Segment Start: DATA SEGMENT

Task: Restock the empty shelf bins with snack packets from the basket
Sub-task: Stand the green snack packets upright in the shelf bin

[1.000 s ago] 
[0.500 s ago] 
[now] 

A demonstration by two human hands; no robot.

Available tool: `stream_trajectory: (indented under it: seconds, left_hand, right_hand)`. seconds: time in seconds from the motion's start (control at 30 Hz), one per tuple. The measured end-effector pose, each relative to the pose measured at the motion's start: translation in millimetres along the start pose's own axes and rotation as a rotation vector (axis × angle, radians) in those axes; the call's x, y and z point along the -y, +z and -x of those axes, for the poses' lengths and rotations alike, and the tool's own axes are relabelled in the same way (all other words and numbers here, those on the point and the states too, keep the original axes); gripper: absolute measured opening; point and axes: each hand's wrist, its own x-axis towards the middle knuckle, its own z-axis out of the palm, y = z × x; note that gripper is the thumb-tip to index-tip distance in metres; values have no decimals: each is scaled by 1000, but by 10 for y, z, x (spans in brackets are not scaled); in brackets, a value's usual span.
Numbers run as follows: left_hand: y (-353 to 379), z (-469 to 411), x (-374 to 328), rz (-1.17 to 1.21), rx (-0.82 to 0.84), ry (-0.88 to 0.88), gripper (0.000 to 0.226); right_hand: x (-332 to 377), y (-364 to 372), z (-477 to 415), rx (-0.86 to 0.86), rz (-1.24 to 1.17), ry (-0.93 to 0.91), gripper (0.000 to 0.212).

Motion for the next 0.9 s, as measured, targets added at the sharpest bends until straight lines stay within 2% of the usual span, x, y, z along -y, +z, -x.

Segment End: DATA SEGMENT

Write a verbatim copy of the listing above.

RESULT:
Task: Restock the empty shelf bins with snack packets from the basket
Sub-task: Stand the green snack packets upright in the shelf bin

[1.000 s ago] 
[0.500 s ago] 
[now] 

A demonstration by two human hands; no robot.

Available tool: `stream_trajectory: (indented under it: seconds, left_hand, right_hand)`. seconds: time in seconds from the motion's start (control at 30 Hz), one per tuple. The measured end-effector pose, each relative to the pose measured at the motion's start: translation in millimetres along the start pose's own axes and rotation as a rotation vector (axis × angle, radians) in those axes; the call's x, y and z point along the -y, +z and -x of those axes, for the poses' lengths and rotations alike, and the tool's own axes are relabelled in the same way (all other words and numbers here, those on the point and the states too, keep the original axes); gripper: absolute measured opening; point and axes: each hand's wrist, its own x-axis towards the middle knuckle, its own z-axis out of the palm, y = z × x; note that gripper is the thumb-tip to index-tip distance in metres; values have no decimals: each is scaled by 1000, but by 10 for y, z, x (spans in brackets are not scaled); in brackets, a value's usual span.
Numbers run as follows: left_hand: y (-353 to 379), z (-469 to 411), x (-374 to 328), rz (-1.17 to 1.21), rx (-0.82 to 0.84), ry (-0.88 to 0.88), gripper (0.000 to 0.226); right_hand: x (-332 to 377), y (-364 to 372), z (-477 to 415), rx (-0.86 to 0.86), rz (-1.24 to 1.17), ry (-0.93 to 0.91), gripper (0.000 to 0.212).

Motion for the next 0.9 s, as measured, targets added at the sharpest bends until straight lines stay within 2% of the usual span, x, y, z along -y, +z, -x.

Work on this exercise has been completed.